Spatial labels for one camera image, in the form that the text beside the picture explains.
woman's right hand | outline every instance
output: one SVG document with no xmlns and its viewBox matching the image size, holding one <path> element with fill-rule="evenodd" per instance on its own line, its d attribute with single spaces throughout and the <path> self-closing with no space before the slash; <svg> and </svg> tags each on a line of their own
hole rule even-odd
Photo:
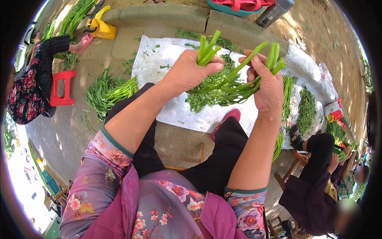
<svg viewBox="0 0 382 239">
<path fill-rule="evenodd" d="M 251 50 L 245 50 L 244 54 L 248 56 L 251 52 Z M 239 62 L 243 62 L 244 59 L 245 57 L 240 57 Z M 251 58 L 248 64 L 250 68 L 247 70 L 247 81 L 255 80 L 257 75 L 261 76 L 260 88 L 254 94 L 259 113 L 272 112 L 281 116 L 284 102 L 283 77 L 280 72 L 273 75 L 264 65 L 266 61 L 267 58 L 261 54 Z"/>
<path fill-rule="evenodd" d="M 337 168 L 338 164 L 340 163 L 340 159 L 338 157 L 338 154 L 332 153 L 332 157 L 330 158 L 329 166 L 327 171 L 332 174 L 334 170 Z"/>
</svg>

plaid shirt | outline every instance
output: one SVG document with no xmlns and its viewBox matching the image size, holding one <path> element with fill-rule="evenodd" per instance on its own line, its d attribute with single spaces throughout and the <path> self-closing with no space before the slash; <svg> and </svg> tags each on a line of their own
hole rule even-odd
<svg viewBox="0 0 382 239">
<path fill-rule="evenodd" d="M 338 187 L 338 197 L 340 199 L 349 198 L 355 192 L 356 187 L 354 171 L 350 170 L 346 179 L 341 180 L 341 184 Z"/>
</svg>

stainless steel bottle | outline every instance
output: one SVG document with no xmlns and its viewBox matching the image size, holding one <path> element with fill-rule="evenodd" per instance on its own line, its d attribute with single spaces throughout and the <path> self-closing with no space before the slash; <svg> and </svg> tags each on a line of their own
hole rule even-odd
<svg viewBox="0 0 382 239">
<path fill-rule="evenodd" d="M 265 11 L 256 19 L 257 25 L 262 28 L 269 27 L 282 15 L 284 15 L 295 4 L 293 0 L 275 0 L 275 4 L 267 7 Z"/>
</svg>

blue crate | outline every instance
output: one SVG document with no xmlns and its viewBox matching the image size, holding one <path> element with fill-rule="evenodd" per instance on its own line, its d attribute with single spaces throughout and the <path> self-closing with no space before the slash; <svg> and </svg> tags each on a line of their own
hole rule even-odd
<svg viewBox="0 0 382 239">
<path fill-rule="evenodd" d="M 48 184 L 48 187 L 50 187 L 53 193 L 58 194 L 60 190 L 58 189 L 58 186 L 56 182 L 54 181 L 54 179 L 52 178 L 52 176 L 50 176 L 50 174 L 46 170 L 42 171 L 41 175 L 45 179 L 45 181 Z"/>
</svg>

knee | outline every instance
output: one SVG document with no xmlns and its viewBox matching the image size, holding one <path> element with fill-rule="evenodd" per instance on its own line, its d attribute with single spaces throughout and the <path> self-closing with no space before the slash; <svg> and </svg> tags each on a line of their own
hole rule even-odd
<svg viewBox="0 0 382 239">
<path fill-rule="evenodd" d="M 330 133 L 320 134 L 321 145 L 323 148 L 330 149 L 333 152 L 334 149 L 334 137 Z"/>
</svg>

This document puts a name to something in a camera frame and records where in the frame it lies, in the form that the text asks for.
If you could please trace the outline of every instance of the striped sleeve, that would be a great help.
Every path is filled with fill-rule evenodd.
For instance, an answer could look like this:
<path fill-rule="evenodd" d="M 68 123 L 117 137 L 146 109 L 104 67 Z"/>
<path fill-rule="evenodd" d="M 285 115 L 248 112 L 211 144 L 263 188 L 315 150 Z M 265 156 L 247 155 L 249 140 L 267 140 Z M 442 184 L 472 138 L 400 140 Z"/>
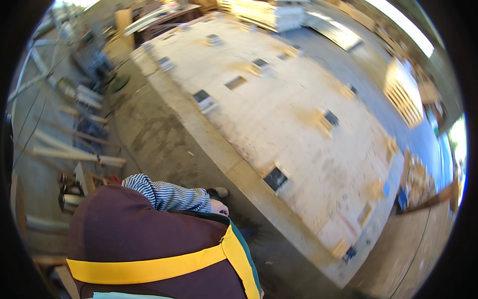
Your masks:
<path fill-rule="evenodd" d="M 211 212 L 211 199 L 202 188 L 186 189 L 172 183 L 152 182 L 143 173 L 127 177 L 121 185 L 144 195 L 156 210 Z"/>

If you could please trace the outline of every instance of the wood shavings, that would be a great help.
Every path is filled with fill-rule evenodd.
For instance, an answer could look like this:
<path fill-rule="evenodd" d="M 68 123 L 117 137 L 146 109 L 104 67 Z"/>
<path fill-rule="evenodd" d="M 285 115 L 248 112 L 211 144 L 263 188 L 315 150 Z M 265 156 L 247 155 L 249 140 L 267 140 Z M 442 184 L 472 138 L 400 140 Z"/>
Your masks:
<path fill-rule="evenodd" d="M 410 158 L 405 181 L 407 207 L 413 208 L 435 195 L 435 179 L 427 173 L 426 167 L 417 156 Z"/>

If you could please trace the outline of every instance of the yellow strap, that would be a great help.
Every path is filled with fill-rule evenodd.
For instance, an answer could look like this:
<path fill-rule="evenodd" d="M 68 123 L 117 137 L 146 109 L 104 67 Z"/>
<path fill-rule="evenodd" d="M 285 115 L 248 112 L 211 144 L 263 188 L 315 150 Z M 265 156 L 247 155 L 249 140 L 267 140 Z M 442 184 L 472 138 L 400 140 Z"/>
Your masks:
<path fill-rule="evenodd" d="M 96 263 L 66 259 L 73 278 L 100 285 L 130 285 L 188 274 L 226 259 L 222 246 L 147 261 Z"/>
<path fill-rule="evenodd" d="M 221 244 L 222 250 L 228 258 L 228 261 L 242 280 L 242 285 L 246 291 L 247 298 L 259 299 L 261 295 L 257 289 L 252 268 L 250 267 L 247 255 L 236 235 L 233 233 L 231 226 L 228 227 Z"/>
<path fill-rule="evenodd" d="M 228 259 L 242 280 L 248 299 L 259 299 L 252 268 L 229 226 L 221 244 L 186 255 L 135 262 L 85 262 L 66 259 L 73 278 L 100 285 L 129 285 L 188 274 Z"/>

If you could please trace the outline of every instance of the hand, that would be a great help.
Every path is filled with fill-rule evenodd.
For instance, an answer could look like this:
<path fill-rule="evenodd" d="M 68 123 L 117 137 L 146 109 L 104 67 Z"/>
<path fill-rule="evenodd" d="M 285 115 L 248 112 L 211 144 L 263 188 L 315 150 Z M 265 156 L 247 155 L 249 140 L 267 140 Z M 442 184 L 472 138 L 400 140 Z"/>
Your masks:
<path fill-rule="evenodd" d="M 211 199 L 211 213 L 229 216 L 229 209 L 219 200 Z"/>

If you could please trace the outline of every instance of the light blue fabric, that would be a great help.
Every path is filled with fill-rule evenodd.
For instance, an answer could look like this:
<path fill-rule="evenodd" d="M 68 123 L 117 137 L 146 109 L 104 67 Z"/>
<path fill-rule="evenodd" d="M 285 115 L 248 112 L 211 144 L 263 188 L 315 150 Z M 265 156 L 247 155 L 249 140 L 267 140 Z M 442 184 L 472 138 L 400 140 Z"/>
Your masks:
<path fill-rule="evenodd" d="M 155 295 L 136 295 L 118 292 L 100 293 L 93 292 L 93 299 L 172 299 L 171 297 L 155 296 Z"/>

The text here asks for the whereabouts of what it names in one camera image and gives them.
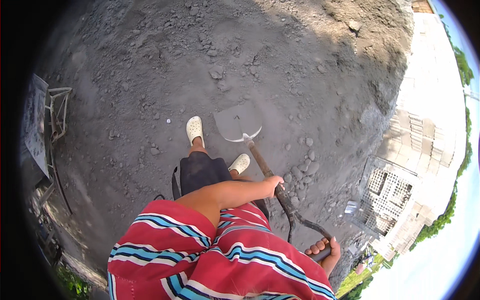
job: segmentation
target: metal grate
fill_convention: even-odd
[[[405,208],[412,188],[409,182],[398,175],[373,168],[355,218],[368,228],[386,235]]]

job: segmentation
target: shovel
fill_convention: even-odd
[[[225,109],[214,114],[214,118],[218,131],[224,139],[231,142],[245,142],[264,176],[271,177],[274,175],[253,142],[253,138],[258,135],[262,129],[262,118],[260,112],[255,108],[252,102],[249,101],[243,105],[237,105]],[[290,225],[288,231],[289,243],[292,243],[295,220],[298,220],[302,225],[308,228],[320,232],[330,241],[332,236],[328,234],[323,227],[302,217],[298,210],[293,206],[292,201],[280,184],[275,187],[275,197],[278,199],[278,202],[280,202],[280,205],[288,217],[288,223]],[[310,254],[309,257],[316,262],[319,262],[329,256],[331,250],[330,243],[328,243],[325,249],[321,250],[318,254]]]

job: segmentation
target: white crocs shoe
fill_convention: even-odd
[[[202,145],[205,148],[202,119],[200,119],[200,117],[195,116],[190,120],[188,120],[187,136],[188,136],[188,139],[190,140],[191,146],[193,146],[193,139],[196,138],[197,136],[200,136],[200,138],[202,139]]]
[[[237,170],[239,174],[245,171],[250,164],[250,157],[247,154],[240,154],[237,159],[233,162],[233,164],[228,168],[228,171]]]

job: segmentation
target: hand
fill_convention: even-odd
[[[267,184],[267,189],[266,189],[267,196],[266,197],[268,197],[268,198],[272,198],[275,195],[275,187],[279,183],[280,183],[280,186],[282,187],[282,189],[285,189],[282,185],[282,183],[284,182],[283,178],[281,178],[280,176],[266,177],[264,179],[264,182]]]
[[[305,254],[318,254],[320,250],[325,249],[325,245],[330,243],[330,247],[332,247],[332,252],[329,256],[325,257],[322,261],[318,262],[320,266],[325,270],[327,278],[330,276],[333,268],[335,267],[336,263],[340,259],[340,244],[336,241],[335,237],[332,237],[330,241],[327,238],[323,238],[316,242],[314,245],[310,246],[309,249],[305,250]]]

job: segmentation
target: sky
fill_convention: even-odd
[[[479,92],[479,61],[468,37],[454,15],[439,0],[431,3],[438,14],[443,14],[443,21],[448,26],[452,42],[467,57],[473,70],[474,79],[470,88]],[[445,225],[439,234],[427,239],[405,255],[394,261],[391,269],[383,268],[374,275],[374,280],[362,292],[362,298],[374,299],[446,299],[457,286],[472,259],[472,251],[476,250],[480,235],[480,178],[478,162],[479,145],[479,111],[477,100],[467,98],[470,109],[472,133],[470,142],[473,154],[471,163],[458,179],[458,194],[455,215],[452,223]]]

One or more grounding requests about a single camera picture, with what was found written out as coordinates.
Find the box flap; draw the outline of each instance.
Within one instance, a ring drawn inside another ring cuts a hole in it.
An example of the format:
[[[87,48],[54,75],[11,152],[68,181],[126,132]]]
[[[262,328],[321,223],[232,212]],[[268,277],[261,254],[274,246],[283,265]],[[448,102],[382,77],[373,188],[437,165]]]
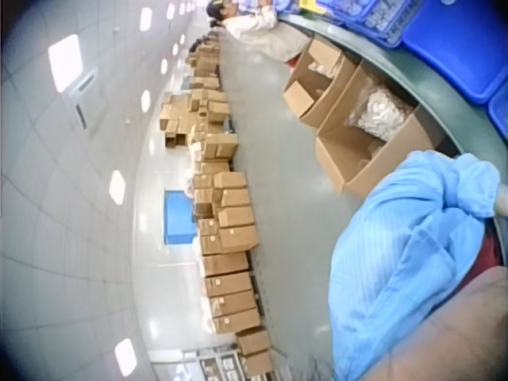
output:
[[[319,37],[315,37],[310,43],[309,54],[328,72],[332,71],[343,55],[340,49]]]
[[[290,110],[297,117],[301,117],[314,104],[312,97],[298,81],[287,88],[283,97],[286,99]]]

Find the blue bin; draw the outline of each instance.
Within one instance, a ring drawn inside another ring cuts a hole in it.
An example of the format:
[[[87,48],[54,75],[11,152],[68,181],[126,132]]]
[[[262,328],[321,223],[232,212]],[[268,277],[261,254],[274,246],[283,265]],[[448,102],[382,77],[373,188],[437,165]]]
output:
[[[496,91],[487,108],[499,135],[508,142],[508,83],[503,83]]]
[[[485,103],[508,75],[508,37],[492,1],[426,0],[402,35],[474,103]]]

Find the dark hair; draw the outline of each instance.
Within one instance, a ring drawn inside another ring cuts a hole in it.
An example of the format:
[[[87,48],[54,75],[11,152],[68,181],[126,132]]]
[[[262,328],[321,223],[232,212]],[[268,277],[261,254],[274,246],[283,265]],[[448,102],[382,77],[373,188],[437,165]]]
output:
[[[222,0],[211,0],[211,2],[208,3],[206,6],[206,14],[208,14],[208,17],[212,17],[218,22],[224,20],[224,16],[222,16],[221,10],[224,9],[224,3]]]
[[[212,21],[210,21],[210,28],[215,28],[216,26],[220,26],[220,27],[222,27],[221,22],[219,22],[219,21],[217,21],[217,20],[212,20]]]

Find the floor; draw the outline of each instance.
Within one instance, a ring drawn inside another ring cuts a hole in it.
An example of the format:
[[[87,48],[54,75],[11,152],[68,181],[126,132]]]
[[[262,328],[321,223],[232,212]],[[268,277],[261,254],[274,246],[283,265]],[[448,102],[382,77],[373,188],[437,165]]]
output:
[[[221,78],[260,235],[253,265],[274,346],[294,369],[331,364],[327,305],[333,246],[360,200],[338,197],[314,154],[314,132],[283,100],[289,69],[224,37]]]

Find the open cardboard box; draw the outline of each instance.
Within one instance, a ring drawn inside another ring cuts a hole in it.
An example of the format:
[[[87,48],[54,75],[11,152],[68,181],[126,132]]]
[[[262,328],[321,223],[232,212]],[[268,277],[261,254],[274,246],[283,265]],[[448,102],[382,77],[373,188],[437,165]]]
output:
[[[333,80],[309,69],[316,62],[327,71],[339,65]],[[328,41],[315,37],[303,50],[286,88],[284,99],[302,123],[318,129],[330,107],[342,94],[358,64],[358,60]]]
[[[409,101],[414,106],[413,113],[387,143],[348,125],[351,112],[367,99],[370,89],[382,83],[408,101],[409,96],[402,89],[364,61],[317,131],[317,160],[338,193],[347,187],[360,197],[367,197],[410,152],[435,149],[445,138],[437,123],[415,101]]]

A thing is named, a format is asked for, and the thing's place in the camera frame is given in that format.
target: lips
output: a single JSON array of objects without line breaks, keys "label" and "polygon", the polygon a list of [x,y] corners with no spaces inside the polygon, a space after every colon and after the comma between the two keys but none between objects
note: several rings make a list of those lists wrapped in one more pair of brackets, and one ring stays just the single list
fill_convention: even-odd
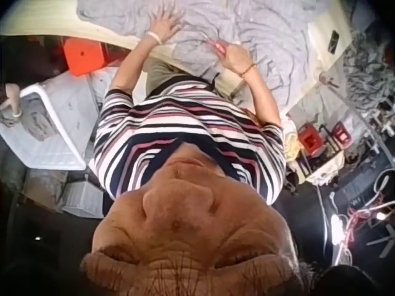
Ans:
[{"label": "lips", "polygon": [[175,163],[184,163],[186,165],[196,165],[198,167],[204,167],[204,165],[201,162],[194,160],[194,159],[188,159],[188,158],[178,158],[178,159],[172,160],[169,164],[173,165]]}]

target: wrinkled skin
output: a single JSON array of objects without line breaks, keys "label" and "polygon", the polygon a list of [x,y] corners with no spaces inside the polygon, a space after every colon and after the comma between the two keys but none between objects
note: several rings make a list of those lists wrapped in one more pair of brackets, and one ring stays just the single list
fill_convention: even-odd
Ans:
[{"label": "wrinkled skin", "polygon": [[183,144],[147,184],[115,201],[82,267],[120,295],[255,295],[254,285],[294,275],[297,260],[285,220]]}]

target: red stool
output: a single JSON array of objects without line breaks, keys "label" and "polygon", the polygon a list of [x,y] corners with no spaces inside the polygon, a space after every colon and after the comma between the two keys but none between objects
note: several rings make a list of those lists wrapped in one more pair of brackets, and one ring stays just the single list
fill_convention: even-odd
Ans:
[{"label": "red stool", "polygon": [[343,149],[349,147],[352,143],[351,135],[341,121],[335,124],[335,127],[332,129],[332,136],[343,146]]},{"label": "red stool", "polygon": [[64,41],[64,54],[70,73],[81,76],[104,68],[109,63],[125,57],[127,52],[114,53],[98,41],[69,37]]},{"label": "red stool", "polygon": [[299,132],[299,141],[305,148],[306,152],[313,156],[323,146],[323,141],[318,131],[310,123],[303,126]]}]

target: black white red striped top
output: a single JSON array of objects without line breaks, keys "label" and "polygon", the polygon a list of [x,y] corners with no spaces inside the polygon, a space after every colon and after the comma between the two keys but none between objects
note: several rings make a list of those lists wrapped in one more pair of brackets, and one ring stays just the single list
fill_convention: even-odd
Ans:
[{"label": "black white red striped top", "polygon": [[94,145],[96,173],[116,198],[139,188],[184,142],[215,160],[229,178],[248,183],[270,205],[285,175],[283,132],[257,127],[237,106],[181,80],[162,86],[140,105],[118,89],[106,95]]}]

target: red scissors
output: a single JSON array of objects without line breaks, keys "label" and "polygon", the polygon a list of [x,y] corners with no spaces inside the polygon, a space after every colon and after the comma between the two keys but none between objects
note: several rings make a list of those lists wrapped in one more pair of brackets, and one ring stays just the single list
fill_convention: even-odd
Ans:
[{"label": "red scissors", "polygon": [[222,45],[221,43],[219,43],[218,41],[210,38],[206,33],[204,33],[203,31],[199,31],[207,40],[207,43],[209,43],[211,46],[213,46],[216,50],[218,50],[219,53],[221,53],[222,55],[226,55],[227,53],[227,49],[224,45]]}]

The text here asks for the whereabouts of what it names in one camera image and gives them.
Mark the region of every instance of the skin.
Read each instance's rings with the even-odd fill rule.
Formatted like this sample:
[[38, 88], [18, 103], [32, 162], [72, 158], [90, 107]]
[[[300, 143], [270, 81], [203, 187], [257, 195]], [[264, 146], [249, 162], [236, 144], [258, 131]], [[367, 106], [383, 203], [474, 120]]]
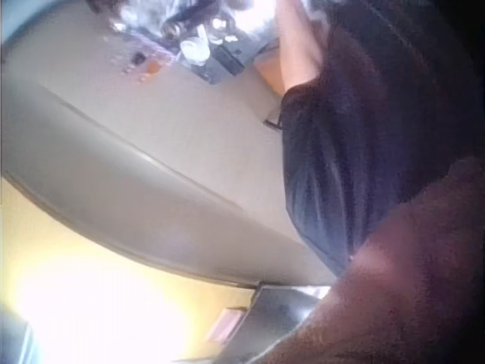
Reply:
[[485, 169], [469, 158], [399, 206], [308, 320], [253, 363], [448, 356], [482, 310], [484, 232]]
[[285, 90], [307, 83], [321, 74], [325, 38], [316, 34], [301, 0], [278, 0], [276, 7], [280, 32], [280, 66]]

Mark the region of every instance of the blurry object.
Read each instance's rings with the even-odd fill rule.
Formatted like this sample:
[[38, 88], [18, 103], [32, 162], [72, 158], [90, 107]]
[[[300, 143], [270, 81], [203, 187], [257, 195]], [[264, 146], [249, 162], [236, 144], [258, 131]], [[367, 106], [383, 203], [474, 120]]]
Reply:
[[246, 309], [224, 309], [207, 335], [207, 340], [224, 344], [234, 332]]
[[195, 5], [182, 10], [161, 27], [161, 35], [166, 39], [179, 39], [197, 26], [208, 23], [219, 12], [218, 0], [199, 0]]
[[140, 66], [144, 61], [146, 61], [146, 55], [141, 52], [135, 53], [133, 58], [131, 58], [131, 63], [136, 66]]
[[39, 345], [23, 319], [0, 305], [0, 362], [2, 364], [39, 364]]
[[195, 66], [203, 66], [211, 56], [208, 43], [197, 37], [188, 38], [181, 42], [180, 49], [185, 59]]
[[244, 363], [275, 345], [302, 323], [320, 300], [309, 287], [262, 285], [214, 364]]

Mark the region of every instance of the bright light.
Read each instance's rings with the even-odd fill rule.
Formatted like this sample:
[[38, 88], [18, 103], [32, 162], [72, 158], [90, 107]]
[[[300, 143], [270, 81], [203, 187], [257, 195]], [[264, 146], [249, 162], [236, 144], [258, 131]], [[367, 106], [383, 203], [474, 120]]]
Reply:
[[275, 0], [256, 1], [253, 3], [251, 11], [234, 12], [236, 26], [243, 32], [253, 33], [274, 18], [275, 8]]
[[189, 318], [132, 271], [70, 256], [30, 271], [17, 295], [46, 364], [162, 363], [179, 359]]

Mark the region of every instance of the orange object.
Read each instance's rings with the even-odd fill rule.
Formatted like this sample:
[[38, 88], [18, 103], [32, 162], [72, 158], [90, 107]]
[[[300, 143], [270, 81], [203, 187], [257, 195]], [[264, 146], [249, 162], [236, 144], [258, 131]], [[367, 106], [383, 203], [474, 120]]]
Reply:
[[146, 66], [146, 73], [147, 74], [156, 74], [161, 70], [161, 64], [157, 61], [150, 61]]

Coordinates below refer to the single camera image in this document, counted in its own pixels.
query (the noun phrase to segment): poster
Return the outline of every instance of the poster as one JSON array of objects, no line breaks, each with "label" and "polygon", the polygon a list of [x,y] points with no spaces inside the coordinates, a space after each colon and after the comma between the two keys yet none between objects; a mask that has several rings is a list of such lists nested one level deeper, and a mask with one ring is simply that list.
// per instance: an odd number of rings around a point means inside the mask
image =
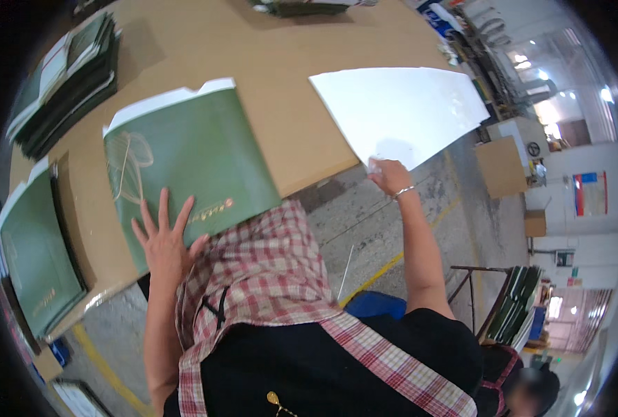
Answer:
[{"label": "poster", "polygon": [[583,280],[581,278],[569,278],[566,282],[567,287],[581,287]]},{"label": "poster", "polygon": [[575,213],[578,217],[608,213],[608,187],[605,171],[573,176]]}]

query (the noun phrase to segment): hand
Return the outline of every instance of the hand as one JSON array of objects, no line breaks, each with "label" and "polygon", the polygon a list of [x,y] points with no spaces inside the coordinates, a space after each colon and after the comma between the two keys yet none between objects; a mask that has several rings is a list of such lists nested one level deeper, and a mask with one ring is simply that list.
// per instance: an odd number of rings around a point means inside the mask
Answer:
[{"label": "hand", "polygon": [[169,194],[168,188],[161,190],[158,228],[156,228],[154,220],[149,214],[147,200],[144,200],[140,205],[145,231],[142,231],[135,218],[131,219],[131,225],[138,242],[144,248],[149,272],[152,275],[149,286],[154,288],[153,291],[155,292],[174,295],[181,281],[193,267],[209,236],[206,234],[200,236],[190,248],[186,249],[186,246],[184,246],[184,228],[195,198],[193,196],[188,197],[181,208],[180,215],[177,217],[175,227],[171,230],[168,219]]},{"label": "hand", "polygon": [[400,190],[413,185],[411,175],[401,162],[370,158],[369,163],[380,171],[369,174],[367,178],[378,185],[385,194],[392,197]]}]

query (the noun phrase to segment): stack of green bags
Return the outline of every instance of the stack of green bags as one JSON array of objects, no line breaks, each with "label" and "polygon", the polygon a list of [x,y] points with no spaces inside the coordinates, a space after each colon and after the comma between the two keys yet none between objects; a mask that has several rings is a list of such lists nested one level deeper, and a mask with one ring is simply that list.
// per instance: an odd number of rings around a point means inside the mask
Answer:
[{"label": "stack of green bags", "polygon": [[527,318],[538,281],[543,270],[537,266],[516,266],[505,288],[504,301],[497,309],[486,337],[498,343],[511,345]]},{"label": "stack of green bags", "polygon": [[87,294],[47,158],[8,196],[0,219],[3,257],[33,338],[43,339]]},{"label": "stack of green bags", "polygon": [[64,35],[25,80],[7,137],[39,160],[82,117],[117,91],[119,33],[111,13]]}]

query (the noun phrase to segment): plaid apron
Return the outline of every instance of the plaid apron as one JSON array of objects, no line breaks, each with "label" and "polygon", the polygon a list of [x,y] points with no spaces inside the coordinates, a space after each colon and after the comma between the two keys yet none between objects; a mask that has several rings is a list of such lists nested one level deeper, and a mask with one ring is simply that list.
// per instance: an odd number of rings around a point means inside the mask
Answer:
[{"label": "plaid apron", "polygon": [[177,293],[176,328],[184,349],[181,415],[207,415],[200,363],[230,326],[319,323],[373,374],[431,415],[476,416],[469,395],[343,312],[327,276],[299,202],[286,201],[210,239]]}]

○ ○ ○ ○ ○

PROBLEM:
Give back, exactly and without pictures, the stretch of the records above from the line containing "target: lips" through the line containing "target: wrinkled skin", with both end lines included.

YOUR SOLUTION:
target: lips
output: a single JSON array of objects without line breaks, keys "label" and "polygon", the polygon a list of [x,y] corners with no spaces inside the polygon, a space after every colon and after the comma between the two keys but none between objects
note: several rings make a list of those lists wrapped in one more pair of brackets, and one ring stays just the single list
fill_convention: even-odd
Ans:
[{"label": "lips", "polygon": [[175,163],[184,163],[186,165],[196,165],[198,167],[204,167],[204,165],[201,162],[194,160],[194,159],[188,159],[188,158],[178,158],[178,159],[172,160],[169,164],[173,165]]}]

target: wrinkled skin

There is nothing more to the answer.